Dr. Robert Hare created a diagnostic test for psychopathy. It’s a checklist of personality traits that may show someone is a psychopath. I will say now, it does not distinguish between high functioning and low functioning psychopaths and at times, nearly all of us have a few traits from the list. For most they change based on our moods. But it is just a diagnostic test, there are more criteria that needs to be met, beyond the test. And again, high functioning psychopaths are usually quite successful, while low functioning psychopaths don’t.
- Glib and superficial charm.
- Grandiose sense of self.
- Need for stimulation.
- Pathological lying.
- Cunning and manipulative.
- Lack of remorse or guilt.
- shallow affect (superficial emotional responsiveness).
- Callousness and lack of empathy.
- Parasitic lifestyle (even successful psychopaths can live parasitic lives).
- Poor behavioral controls.
- Sexual promiscuity.
- Childhood behavioral problems.
- Low impulse control.
- Fails to accept responsibility for own actions.
- Many short term marital relationships.
- Juvenile delinquency.
- Incapacity to love.
- Shows criminal versatility and entrepreneurship.

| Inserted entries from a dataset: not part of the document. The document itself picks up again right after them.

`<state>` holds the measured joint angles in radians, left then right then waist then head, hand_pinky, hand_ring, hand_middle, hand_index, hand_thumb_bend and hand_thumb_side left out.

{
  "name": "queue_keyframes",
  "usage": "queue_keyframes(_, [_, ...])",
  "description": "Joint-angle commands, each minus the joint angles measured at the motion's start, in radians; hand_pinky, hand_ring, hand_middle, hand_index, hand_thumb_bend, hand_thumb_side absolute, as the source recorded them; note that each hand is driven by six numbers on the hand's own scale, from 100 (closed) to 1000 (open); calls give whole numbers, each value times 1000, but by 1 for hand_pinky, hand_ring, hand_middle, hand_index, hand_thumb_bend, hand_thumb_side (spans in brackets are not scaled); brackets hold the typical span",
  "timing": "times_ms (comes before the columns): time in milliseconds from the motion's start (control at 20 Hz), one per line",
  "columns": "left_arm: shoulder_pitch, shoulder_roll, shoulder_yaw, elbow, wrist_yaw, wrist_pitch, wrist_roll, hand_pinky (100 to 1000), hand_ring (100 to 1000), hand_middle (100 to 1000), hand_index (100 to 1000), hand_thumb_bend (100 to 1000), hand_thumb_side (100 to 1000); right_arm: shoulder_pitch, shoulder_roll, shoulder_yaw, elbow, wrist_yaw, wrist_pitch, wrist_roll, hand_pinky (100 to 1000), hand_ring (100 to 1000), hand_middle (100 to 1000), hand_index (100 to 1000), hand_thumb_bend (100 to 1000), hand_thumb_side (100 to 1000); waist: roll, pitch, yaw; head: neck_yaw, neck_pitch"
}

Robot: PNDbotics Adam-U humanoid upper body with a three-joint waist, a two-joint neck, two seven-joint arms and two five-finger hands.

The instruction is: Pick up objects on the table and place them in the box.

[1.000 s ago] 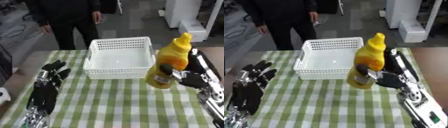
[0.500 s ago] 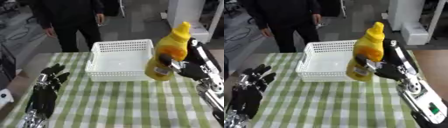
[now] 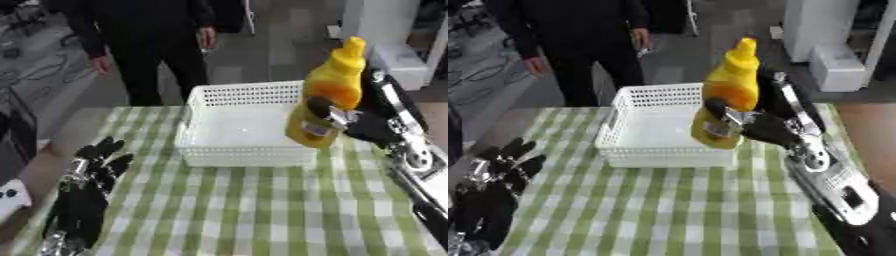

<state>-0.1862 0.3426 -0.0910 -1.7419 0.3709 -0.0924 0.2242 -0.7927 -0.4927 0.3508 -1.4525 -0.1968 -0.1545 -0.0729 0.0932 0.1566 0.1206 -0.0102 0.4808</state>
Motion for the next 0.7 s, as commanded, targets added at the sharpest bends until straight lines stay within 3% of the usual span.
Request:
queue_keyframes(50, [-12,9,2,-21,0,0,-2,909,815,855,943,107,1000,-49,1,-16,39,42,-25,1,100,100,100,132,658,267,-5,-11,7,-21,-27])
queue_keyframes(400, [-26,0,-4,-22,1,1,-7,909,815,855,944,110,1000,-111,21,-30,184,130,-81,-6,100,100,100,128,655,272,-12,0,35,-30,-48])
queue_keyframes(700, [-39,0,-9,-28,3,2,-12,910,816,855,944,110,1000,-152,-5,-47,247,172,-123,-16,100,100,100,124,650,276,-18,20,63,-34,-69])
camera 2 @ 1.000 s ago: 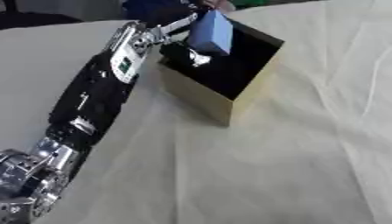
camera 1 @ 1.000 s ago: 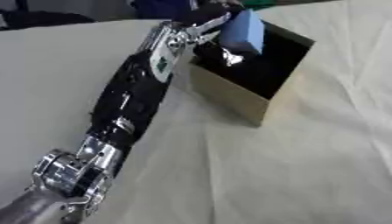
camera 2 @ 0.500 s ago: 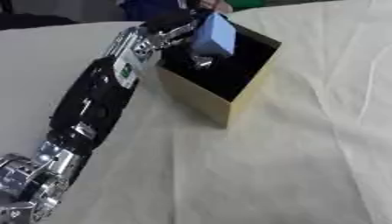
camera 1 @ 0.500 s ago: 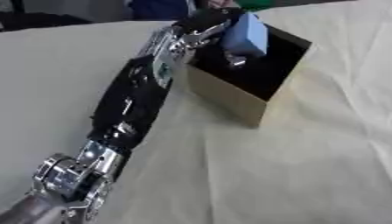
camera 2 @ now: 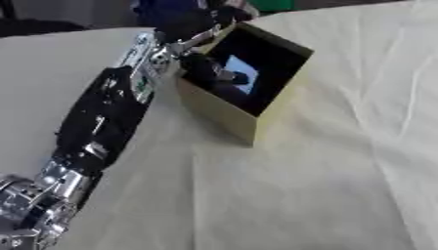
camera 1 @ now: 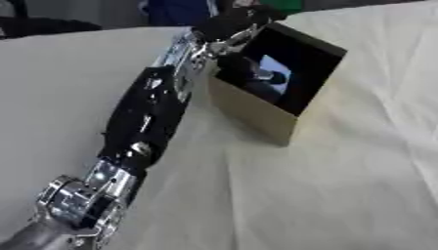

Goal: Pick up objects on the table and place them in the box.

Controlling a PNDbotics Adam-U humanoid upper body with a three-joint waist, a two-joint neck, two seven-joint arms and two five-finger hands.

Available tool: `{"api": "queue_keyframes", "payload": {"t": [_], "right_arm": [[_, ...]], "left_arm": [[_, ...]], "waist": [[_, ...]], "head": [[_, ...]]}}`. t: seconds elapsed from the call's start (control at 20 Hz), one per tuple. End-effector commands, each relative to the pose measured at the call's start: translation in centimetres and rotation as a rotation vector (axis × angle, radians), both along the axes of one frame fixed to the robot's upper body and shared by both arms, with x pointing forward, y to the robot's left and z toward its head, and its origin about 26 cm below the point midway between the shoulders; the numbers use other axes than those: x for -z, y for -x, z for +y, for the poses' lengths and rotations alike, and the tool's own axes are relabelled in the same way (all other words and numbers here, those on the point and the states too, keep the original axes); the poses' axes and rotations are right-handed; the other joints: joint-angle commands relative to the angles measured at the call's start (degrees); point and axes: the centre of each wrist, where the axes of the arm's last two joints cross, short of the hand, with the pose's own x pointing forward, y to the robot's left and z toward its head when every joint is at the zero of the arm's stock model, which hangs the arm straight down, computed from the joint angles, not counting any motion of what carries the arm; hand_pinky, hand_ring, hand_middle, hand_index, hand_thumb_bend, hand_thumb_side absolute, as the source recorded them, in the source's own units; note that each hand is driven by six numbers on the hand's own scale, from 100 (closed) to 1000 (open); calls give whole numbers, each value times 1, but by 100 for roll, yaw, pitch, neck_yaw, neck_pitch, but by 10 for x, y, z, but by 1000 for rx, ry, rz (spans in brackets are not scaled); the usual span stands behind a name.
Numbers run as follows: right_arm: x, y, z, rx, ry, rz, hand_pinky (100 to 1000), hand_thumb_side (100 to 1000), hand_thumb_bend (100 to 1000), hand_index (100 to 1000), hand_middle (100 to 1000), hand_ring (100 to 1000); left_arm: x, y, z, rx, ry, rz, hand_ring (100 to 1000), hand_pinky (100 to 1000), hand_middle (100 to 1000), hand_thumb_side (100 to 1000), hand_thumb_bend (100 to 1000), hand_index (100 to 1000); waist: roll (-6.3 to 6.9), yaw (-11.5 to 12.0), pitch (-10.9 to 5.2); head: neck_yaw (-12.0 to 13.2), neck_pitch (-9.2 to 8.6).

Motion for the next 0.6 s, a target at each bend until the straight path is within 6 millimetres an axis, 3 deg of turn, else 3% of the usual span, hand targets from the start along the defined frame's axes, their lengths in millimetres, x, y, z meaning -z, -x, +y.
{"api": "queue_keyframes", "payload": {"t": [0.05, 0.15, 0.25, 0.45, 0.6], "right_arm": [[-6, 1, 0, -3, 9, -21, 650, 823, 100, 743, 634, 821], [-6, 2, -1, 1, 9, -21, 650, 823, 100, 743, 634, 820], [-5, 2, -3, 9, 11, -19, 650, 822, 100, 743, 634, 820], [-2, 5, -9, 40, 17, -15, 651, 820, 100, 742, 634, 819], [0, 7, -14, 63, 21, -12, 651, 816, 100, 741, 635, 817]], "left_arm": [[-16, 3, 6, -4, 36, -68, 1000, 1000, 905, 847, 622, 1000], [-20, 6, 7, 7, 86, -100, 1000, 1000, 890, 833, 575, 1000], [-29, 10, 9, 24, 153, -149, 1000, 1000, 840, 823, 442, 965], [-51, 24, 24, 34, 297, -271, 979, 1000, 801, 803, 359, 931], [-62, 36, 37, 34, 364, -355, 959, 999, 783, 840, 276, 925]], "waist": [[-46, 0, -105], [-42, 16, -119], [-36, 51, -148], [-29, 182, -243], [-36, 329, -346]], "head": [[16, -31], [-4, -19], [-48, 21], [-252, 142], [-453, 263]]}}
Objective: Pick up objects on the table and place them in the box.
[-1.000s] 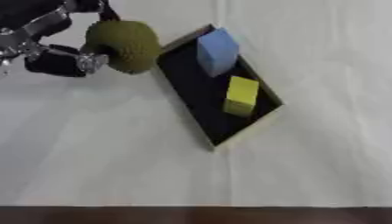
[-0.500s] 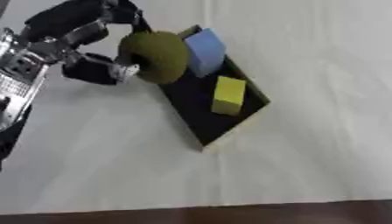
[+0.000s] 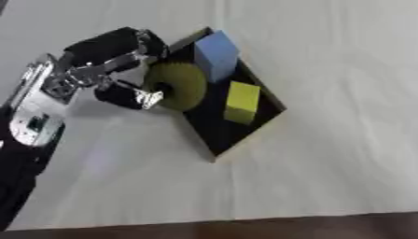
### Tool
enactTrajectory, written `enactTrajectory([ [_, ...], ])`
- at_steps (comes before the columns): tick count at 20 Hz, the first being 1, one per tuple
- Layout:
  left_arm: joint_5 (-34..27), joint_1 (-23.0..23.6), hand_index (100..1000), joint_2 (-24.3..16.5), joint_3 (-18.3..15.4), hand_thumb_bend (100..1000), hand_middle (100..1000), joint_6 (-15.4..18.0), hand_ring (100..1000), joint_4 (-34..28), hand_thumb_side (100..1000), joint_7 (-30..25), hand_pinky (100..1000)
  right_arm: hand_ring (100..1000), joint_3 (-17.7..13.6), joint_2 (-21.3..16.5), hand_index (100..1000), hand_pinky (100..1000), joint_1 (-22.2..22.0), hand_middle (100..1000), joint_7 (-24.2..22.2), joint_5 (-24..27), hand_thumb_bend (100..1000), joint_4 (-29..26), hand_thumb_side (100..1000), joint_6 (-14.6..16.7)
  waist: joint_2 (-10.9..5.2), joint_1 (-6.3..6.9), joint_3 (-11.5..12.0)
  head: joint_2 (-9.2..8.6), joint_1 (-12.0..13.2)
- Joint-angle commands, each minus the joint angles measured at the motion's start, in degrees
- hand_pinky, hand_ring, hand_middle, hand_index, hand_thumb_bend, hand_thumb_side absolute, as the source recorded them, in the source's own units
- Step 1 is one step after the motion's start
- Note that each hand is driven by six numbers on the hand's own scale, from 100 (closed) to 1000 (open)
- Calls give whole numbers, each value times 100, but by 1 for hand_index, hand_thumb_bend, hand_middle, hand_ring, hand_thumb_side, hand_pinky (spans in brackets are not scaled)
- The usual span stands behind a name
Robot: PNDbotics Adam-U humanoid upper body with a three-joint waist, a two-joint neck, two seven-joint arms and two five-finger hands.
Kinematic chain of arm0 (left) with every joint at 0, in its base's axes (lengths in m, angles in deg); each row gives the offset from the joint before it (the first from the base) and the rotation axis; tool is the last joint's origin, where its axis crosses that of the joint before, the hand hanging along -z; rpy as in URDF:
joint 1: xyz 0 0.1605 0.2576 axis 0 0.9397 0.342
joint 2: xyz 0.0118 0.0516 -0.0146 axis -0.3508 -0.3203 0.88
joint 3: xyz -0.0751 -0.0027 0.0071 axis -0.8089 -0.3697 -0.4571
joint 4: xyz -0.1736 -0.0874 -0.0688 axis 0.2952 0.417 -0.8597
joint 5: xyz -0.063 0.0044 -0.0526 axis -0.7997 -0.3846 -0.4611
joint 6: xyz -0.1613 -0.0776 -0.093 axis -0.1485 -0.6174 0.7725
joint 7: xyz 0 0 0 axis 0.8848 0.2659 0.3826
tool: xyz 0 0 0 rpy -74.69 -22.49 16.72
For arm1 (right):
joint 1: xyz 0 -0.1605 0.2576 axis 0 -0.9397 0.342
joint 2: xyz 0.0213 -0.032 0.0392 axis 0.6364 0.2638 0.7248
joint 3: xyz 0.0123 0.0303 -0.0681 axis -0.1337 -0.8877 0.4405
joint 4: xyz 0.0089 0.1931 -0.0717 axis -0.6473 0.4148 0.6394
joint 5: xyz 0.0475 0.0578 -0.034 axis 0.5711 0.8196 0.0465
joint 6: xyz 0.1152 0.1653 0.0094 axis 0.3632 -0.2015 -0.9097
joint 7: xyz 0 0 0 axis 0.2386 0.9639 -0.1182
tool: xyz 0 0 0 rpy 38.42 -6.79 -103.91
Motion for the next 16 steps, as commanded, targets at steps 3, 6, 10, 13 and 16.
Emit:
enactTrajectory([
  [3,253,-91,816,73,-120,100,544,53,744,72,260,119,793,762,-117,-79,751,866,-1,611,1,45,100,-83,528,-6,-126,-7,1,-68,13],
  [6,289,-89,872,107,-152,100,598,10,787,46,472,225,828,761,-131,-58,751,866,-26,611,3,51,100,-83,528,-19,-127,-9,2,-71,11],
  [10,309,-66,920,115,-186,100,722,-61,871,-73,721,396,897,761,-153,-41,750,866,-57,611,5,52,100,-83,530,-27,-130,-13,7,-75,12],
  [13,352,-39,931,95,-234,100,750,-81,890,-236,762,533,914,761,-163,-32,750,866,-76,610,7,54,100,-83,530,-32,-139,-12,22,-77,5],
  [16,340,28,928,47,-313,100,747,-108,891,-464,717,703,916,761,-169,-25,751,866,-82,611,11,57,100,-83,529,-31,-157,-8,32,-74,-3],
])
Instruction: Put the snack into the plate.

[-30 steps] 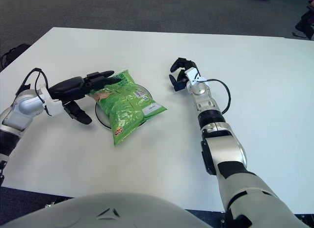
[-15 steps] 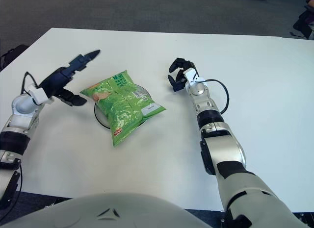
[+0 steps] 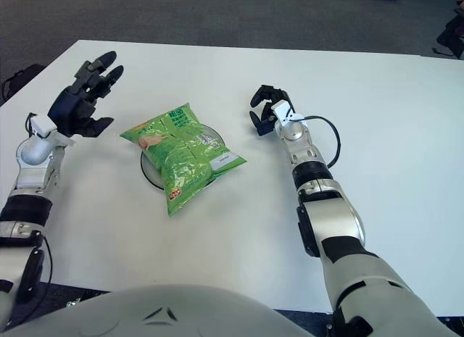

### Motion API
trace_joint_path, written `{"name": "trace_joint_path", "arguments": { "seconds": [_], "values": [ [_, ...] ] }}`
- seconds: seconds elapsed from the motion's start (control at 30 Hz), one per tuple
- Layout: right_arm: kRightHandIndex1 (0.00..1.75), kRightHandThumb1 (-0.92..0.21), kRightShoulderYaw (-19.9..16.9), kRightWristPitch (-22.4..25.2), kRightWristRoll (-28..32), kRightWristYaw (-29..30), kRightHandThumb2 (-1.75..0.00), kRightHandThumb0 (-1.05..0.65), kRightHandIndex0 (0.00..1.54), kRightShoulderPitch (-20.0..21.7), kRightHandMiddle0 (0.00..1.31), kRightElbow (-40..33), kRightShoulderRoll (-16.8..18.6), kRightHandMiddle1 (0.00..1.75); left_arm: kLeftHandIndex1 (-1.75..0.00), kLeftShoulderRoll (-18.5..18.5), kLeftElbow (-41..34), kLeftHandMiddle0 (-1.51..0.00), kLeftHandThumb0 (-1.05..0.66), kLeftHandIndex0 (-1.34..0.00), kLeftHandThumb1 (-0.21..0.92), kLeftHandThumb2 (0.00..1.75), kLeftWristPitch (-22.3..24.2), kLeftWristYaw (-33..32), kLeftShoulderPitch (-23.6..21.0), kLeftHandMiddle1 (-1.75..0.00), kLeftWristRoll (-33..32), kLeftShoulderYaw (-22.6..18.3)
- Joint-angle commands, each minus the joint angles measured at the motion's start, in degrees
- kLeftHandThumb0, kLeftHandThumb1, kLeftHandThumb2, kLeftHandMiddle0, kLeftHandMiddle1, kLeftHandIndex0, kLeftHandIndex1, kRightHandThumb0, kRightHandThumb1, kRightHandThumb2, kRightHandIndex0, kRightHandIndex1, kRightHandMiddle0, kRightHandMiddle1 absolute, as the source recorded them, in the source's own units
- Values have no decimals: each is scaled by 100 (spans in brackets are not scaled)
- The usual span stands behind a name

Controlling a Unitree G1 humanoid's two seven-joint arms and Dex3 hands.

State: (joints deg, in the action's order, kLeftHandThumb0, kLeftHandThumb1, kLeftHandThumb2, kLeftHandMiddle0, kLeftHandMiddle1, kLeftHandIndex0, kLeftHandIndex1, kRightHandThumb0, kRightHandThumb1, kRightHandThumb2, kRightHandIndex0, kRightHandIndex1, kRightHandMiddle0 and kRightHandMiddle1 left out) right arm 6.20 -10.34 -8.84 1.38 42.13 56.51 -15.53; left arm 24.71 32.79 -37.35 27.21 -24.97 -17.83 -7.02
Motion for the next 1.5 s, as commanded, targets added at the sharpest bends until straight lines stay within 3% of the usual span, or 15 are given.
{"name": "trace_joint_path", "arguments": {
  "seconds": [0.0,0.1,0.2,0.4,0.67,0.73,0.83,0.97,1.03,1.1,1.27,1.47],
  "values": [
    [175,6,164,312,-195,-143,-171,-1,88,-511,73,433,128,163,-66,-255,391,-29,-69,0,52,72,94,-280,-164,-37,-122,-329],
    [175,6,163,322,-192,-147,-171,-1,88,-510,72,431,131,164,-77,-533,396,-28,-60,0,54,80,141,-628,-69,-62,-27,-442],
    [175,5,161,338,-189,-157,-170,-1,87,-515,71,436,124,165,-91,-790,515,-33,-58,0,64,78,133,-980,48,-83,144,-500],
    [175,4,183,280,-224,-155,-169,-1,87,-509,73,500,94,163,-111,-1020,1120,-42,-65,0,86,64,331,-1147,-20,-102,126,-648],
    [175,4,146,236,-217,-184,-169,-1,87,-504,71,574,100,164,-135,-1048,2147,-51,-64,-4,92,65,396,-1197,-288,-127,341,-708],
    [175,4,145,218,-227,-176,-169,-1,87,-514,71,573,96,164,-141,-1085,2242,-52,-63,-6,92,66,490,-1347,-309,-133,423,-703],
    [175,4,152,189,-247,-170,-170,-1,87,-530,70,581,84,166,-164,-1152,2242,-56,-45,-16,91,58,704,-1608,-312,-147,511,-708],
    [175,7,154,119,-257,-197,-173,-1,89,-549,73,605,50,166,-172,-1248,2075,-60,-39,-26,80,69,1190,-2028,-273,-167,637,-684],
    [175,-15,163,83,-266,-221,-149,-23,97,-552,65,621,32,170,-173,-1271,1954,-65,-38,-27,78,72,1393,-2192,-232,-171,722,-644],
    [175,-29,182,45,-284,-255,-133,-37,103,-561,59,631,4,173,-174,-1298,1819,-74,-38,-30,74,78,1590,-2342,-176,-173,814,-597],
    [175,-40,181,-17,-276,-300,-121,-44,103,-622,54,607,-31,174,-175,-1380,1471,-87,-39,-36,66,88,1879,-2531,16,-174,983,-491],
    [175,-43,169,36,-244,-342,-117,-44,101,-730,52,339,-54,175,-175,-1476,1048,-98,-41,-41,58,98,2087,-2526,266,-175,1079,-382]
  ]
}}
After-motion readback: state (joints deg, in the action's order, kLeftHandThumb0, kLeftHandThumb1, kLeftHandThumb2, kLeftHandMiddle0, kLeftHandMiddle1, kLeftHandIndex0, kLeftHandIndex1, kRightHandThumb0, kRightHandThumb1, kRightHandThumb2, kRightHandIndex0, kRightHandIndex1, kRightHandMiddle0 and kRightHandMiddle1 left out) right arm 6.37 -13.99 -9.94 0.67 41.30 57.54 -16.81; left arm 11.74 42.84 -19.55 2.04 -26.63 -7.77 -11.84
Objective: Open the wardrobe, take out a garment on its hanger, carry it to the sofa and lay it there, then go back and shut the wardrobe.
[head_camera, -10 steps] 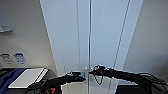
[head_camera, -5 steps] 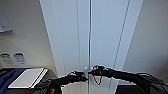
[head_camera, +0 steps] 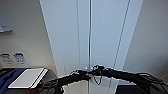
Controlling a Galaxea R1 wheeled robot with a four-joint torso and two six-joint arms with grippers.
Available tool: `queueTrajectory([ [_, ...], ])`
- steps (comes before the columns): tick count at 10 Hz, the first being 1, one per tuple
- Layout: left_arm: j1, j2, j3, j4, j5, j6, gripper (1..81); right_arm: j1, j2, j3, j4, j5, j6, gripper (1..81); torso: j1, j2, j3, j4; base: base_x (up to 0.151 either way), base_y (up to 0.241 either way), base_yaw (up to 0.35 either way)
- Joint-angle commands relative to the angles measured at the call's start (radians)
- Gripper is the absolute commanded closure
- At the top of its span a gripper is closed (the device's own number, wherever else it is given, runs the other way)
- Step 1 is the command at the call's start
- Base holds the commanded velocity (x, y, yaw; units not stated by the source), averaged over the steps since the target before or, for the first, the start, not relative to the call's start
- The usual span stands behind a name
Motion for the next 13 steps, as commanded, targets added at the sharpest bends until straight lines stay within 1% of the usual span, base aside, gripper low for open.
queueTrajectory([
  [1,-0.192,0.067,-0.009,0.024,-0.030,0.005,1.0,0.176,0.018,0.045,0.016,0.003,0.003,1.0,0.000,0.000,0.000,0.000,0.000,0.000,0.000],
  [4,-0.186,0.135,0.002,0.024,-0.030,0.005,1.0,0.158,0.019,0.070,0.016,0.020,0.005,1.0,0.000,0.000,0.000,0.000,0.000,0.000,0.000],
  [5,-0.185,0.135,0.035,0.018,-0.029,0.005,1.0,0.149,0.013,0.099,0.018,0.035,0.003,1.0,0.000,0.000,0.000,0.000,0.000,0.000,0.000],
  [6,-0.178,0.133,0.124,0.018,-0.027,0.005,1.0,0.133,0.001,0.136,0.018,0.045,0.005,1.0,0.000,0.000,0.000,0.000,0.000,0.000,0.000],
  [7,-0.169,0.093,0.250,0.015,-0.027,-0.001,1.0,0.115,-0.007,0.159,0.019,0.065,0.003,1.0,0.000,0.000,0.000,0.000,0.000,0.000,0.000],
  [9,-0.145,-0.029,0.529,0.010,-0.024,-0.001,1.0,0.095,-0.022,0.209,0.018,0.089,0.003,1.0,0.000,0.000,0.000,0.000,0.000,0.000,0.000],
  [12,-0.074,-0.227,0.829,0.012,-0.027,-0.002,1.0,0.067,-0.071,0.306,0.018,0.128,0.003,1.0,0.002,0.000,0.000,0.000,0.000,0.000,0.000],
  [13,-0.045,-0.313,0.942,0.021,-0.027,-0.001,1.0,0.055,-0.098,0.352,0.018,0.141,0.003,1.0,0.002,0.001,0.000,0.000,0.000,0.000,0.000],
])
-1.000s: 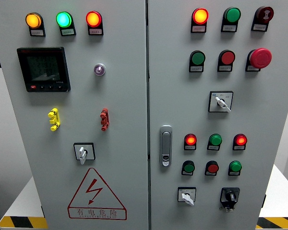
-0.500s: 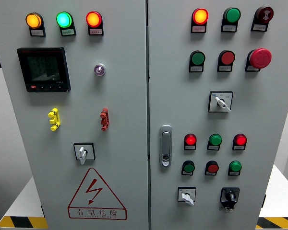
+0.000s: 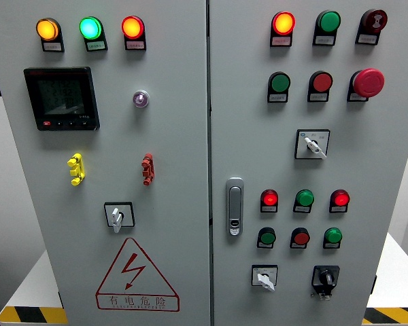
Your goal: Turn on light switch 1
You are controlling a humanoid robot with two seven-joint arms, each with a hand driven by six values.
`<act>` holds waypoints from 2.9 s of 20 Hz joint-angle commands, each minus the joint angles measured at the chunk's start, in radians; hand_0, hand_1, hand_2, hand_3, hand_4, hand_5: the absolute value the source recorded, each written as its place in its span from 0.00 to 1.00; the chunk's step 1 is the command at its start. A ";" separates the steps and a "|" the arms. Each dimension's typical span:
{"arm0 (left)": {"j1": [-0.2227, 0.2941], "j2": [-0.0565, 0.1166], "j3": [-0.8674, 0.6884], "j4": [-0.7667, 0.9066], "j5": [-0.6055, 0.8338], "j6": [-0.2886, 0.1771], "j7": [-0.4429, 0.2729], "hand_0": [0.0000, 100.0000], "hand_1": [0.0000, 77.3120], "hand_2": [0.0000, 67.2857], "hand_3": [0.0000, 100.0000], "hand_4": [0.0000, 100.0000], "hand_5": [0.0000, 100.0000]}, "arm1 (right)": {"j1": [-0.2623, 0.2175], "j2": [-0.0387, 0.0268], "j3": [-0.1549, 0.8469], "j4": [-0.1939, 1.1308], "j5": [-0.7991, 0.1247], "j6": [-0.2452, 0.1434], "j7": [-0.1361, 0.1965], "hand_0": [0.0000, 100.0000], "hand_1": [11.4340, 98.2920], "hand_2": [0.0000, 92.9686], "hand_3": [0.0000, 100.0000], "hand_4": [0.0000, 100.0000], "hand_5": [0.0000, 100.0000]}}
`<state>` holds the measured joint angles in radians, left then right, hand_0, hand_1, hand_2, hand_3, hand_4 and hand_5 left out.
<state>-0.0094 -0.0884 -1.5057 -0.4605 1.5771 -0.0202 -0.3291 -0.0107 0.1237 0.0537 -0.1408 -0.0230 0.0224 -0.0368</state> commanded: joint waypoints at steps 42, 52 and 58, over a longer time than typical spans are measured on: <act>-0.248 -0.027 -0.022 -1.161 0.014 0.097 0.774 0.00 0.50 0.54 0.80 1.00 0.92 | 0.000 -0.0009 0.000 0.000 0.000 0.001 0.000 0.00 0.10 0.00 0.20 0.19 0.11; -0.374 -0.030 0.051 -1.164 0.014 0.255 0.828 0.00 0.50 0.57 0.81 1.00 0.91 | 0.000 0.0006 0.002 0.000 0.000 -0.001 0.000 0.00 0.09 0.00 0.20 0.19 0.11; -0.405 -0.030 0.055 -1.164 0.014 0.328 0.858 0.00 0.51 0.59 0.83 1.00 0.92 | 0.000 -0.0009 0.000 0.000 0.000 -0.001 0.000 0.00 0.10 0.00 0.20 0.19 0.10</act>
<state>-0.4087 -0.1195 -1.4517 -1.6244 1.5908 0.2986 0.5246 -0.0108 0.1235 0.0537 -0.1411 -0.0230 0.0226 -0.0368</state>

There’s the list. There are some things usually associated with psychopathy that didn’t make the list, but are kind of ‘add-ons’ to it. Psychopaths are almost universally authoritative. Their word is law and breaking that law will have serious consequences. They are also known to be secretive, think Patrick Jane from the Mentalist. They often have trouble hiding their contempt for people they disagree with (which can manifest as belittling those people or bullying them into changing their opinion). Usually, they manifest some sort of paranoia in which they feel someone else is out to get them (or a group of people). Since, they are compulsive liars and often start rumors, they think everyone else does as well and will accuse people of starting rumors and spreading lies about them. Finally, they have trouble making connections with other people, which may make them seem antisocial (which they are) and lead to extramarital affairs, poor relationships with their children, even though they may want their children around them, and change ‘close’ friends often.
Nearly all of us can think of a person or two we know that fits this list, and probably the add-ons to the list as well. Roughly 1 person out of every 100 in the US is a psychopath. Oddly, 4 out of 100 CEOs, CFOs, and upper echelon of large companies in the US are psychopaths. Scientists think this is because the culture of corporate America rewards several of these antisocial behaviors.